» **EXERCISE BRIEF**
The stretch from the line with "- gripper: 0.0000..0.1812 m" through the line with "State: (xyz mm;" in the records below: write it out exactly, and nothing else.
INPUT FOR THIS TASK START
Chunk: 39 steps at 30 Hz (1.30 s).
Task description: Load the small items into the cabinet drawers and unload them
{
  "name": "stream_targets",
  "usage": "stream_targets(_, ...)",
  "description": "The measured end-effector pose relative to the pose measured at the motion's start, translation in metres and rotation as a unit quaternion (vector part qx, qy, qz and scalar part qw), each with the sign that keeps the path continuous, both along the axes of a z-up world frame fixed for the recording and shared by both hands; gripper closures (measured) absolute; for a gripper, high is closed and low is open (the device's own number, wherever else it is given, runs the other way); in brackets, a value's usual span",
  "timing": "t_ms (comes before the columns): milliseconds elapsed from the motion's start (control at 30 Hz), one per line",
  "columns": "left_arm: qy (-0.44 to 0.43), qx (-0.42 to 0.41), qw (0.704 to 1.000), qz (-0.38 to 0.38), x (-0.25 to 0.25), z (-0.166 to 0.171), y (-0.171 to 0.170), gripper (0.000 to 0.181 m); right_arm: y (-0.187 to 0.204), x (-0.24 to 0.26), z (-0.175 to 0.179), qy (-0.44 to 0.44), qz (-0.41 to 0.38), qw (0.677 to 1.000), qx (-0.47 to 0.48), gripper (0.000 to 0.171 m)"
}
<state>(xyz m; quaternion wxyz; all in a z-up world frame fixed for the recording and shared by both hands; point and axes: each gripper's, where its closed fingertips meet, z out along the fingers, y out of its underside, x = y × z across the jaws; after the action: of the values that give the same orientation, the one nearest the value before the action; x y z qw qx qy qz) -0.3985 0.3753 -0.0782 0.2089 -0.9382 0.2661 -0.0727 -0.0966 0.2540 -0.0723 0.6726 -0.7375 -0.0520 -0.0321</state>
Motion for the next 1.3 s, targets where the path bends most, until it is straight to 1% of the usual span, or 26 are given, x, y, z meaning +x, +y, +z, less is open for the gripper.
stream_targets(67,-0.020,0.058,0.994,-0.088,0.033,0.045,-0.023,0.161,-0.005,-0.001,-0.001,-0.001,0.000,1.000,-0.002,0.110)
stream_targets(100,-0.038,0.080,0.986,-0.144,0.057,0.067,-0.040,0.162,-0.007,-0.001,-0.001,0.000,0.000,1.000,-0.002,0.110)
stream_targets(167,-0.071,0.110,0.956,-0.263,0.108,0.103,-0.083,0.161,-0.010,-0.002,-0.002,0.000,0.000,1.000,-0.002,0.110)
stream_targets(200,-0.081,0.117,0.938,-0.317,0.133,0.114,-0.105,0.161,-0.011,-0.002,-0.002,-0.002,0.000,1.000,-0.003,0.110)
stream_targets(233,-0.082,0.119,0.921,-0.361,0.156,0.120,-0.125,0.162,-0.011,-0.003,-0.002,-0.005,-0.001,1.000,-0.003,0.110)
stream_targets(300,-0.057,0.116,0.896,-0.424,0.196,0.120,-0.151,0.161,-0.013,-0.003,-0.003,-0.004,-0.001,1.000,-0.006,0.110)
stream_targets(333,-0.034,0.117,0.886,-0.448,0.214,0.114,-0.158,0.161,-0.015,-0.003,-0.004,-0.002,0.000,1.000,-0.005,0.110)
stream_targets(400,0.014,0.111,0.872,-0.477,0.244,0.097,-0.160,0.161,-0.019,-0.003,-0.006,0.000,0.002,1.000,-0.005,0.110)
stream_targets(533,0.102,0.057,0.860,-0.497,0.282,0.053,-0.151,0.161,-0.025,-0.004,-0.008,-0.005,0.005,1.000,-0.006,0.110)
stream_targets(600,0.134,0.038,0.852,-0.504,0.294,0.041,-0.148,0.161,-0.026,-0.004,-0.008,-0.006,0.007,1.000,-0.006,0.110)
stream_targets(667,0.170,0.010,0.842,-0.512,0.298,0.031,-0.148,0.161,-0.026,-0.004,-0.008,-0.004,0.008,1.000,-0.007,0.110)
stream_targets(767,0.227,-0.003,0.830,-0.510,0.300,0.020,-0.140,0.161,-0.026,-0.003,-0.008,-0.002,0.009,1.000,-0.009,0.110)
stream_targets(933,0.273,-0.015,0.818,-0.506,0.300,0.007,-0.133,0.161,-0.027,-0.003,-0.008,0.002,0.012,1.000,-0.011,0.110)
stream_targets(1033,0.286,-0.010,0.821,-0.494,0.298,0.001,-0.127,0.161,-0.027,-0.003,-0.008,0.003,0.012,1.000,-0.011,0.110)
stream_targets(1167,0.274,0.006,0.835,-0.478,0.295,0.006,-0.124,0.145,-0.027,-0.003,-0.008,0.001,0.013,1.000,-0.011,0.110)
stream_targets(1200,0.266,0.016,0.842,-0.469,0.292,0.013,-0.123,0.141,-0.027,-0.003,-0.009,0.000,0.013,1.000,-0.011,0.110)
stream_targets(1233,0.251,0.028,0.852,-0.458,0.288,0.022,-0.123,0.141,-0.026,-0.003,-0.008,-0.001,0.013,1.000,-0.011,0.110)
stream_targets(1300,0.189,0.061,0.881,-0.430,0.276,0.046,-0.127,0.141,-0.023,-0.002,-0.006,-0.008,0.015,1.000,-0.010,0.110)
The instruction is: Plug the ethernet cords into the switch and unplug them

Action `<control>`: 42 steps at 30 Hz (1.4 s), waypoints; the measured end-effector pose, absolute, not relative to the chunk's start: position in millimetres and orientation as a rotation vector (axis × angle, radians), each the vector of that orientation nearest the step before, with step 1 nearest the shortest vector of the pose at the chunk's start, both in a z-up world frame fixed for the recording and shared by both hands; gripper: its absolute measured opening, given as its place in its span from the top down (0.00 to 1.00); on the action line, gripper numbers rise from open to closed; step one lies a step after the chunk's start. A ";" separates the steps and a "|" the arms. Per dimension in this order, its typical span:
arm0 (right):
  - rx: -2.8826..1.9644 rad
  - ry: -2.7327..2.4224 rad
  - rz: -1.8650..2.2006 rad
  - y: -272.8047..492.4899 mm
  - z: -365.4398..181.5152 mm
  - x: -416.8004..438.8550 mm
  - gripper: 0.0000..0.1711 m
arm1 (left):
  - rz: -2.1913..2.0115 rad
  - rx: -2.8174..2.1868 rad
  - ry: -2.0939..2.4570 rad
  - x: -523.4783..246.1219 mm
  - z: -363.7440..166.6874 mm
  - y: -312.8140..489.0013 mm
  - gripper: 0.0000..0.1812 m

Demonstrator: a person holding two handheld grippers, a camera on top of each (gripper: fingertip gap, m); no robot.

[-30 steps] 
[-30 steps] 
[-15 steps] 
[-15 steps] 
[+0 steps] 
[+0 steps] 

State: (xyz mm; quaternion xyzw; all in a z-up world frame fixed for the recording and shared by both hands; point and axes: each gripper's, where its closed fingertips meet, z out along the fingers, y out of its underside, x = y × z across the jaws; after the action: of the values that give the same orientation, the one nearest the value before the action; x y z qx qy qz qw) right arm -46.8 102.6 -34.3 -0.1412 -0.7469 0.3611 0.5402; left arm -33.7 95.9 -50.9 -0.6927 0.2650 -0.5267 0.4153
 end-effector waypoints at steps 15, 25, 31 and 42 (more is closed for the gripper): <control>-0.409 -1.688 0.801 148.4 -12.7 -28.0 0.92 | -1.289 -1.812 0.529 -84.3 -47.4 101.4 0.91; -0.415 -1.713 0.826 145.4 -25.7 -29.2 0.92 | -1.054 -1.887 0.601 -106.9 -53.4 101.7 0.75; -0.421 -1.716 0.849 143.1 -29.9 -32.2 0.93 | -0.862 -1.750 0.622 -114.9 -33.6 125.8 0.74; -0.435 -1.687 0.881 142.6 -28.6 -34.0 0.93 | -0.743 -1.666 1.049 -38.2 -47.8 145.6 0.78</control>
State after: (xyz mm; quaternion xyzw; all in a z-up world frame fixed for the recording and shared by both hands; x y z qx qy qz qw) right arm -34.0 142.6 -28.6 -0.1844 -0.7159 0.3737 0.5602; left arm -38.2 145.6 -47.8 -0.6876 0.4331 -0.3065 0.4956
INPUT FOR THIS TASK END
» **THE ANSWER**
  - gripper: 0.0000..0.1812 m

Demonstrator: a person holding two handheld grippers, a camera on top of each (gripper: fingertip gap, m); no robot.

[-30 steps] 
[-30 steps] 
[-15 steps] 
[-15 steps] 
[+0 steps] 
[+0 steps] 

State: (xyz mm; quaternion xyzw; all in a z-up world frame fixed for the recording and shared by both hands; point and axes: each gripper's, where its closed fingertips meet, z out along the fingers, y out of its underside, x = y × z across the jaws; after the action: of the values that give the same orientation, the one nearest the value before the action; x y z qx qy qz qw) right arm -46.8 102.6 -34.3 -0.1412 -0.7469 0.3611 0.5402; left arm -33.7 95.9 -50.9 -0.6927 0.2650 -0.5267 0.4153

The response is now done.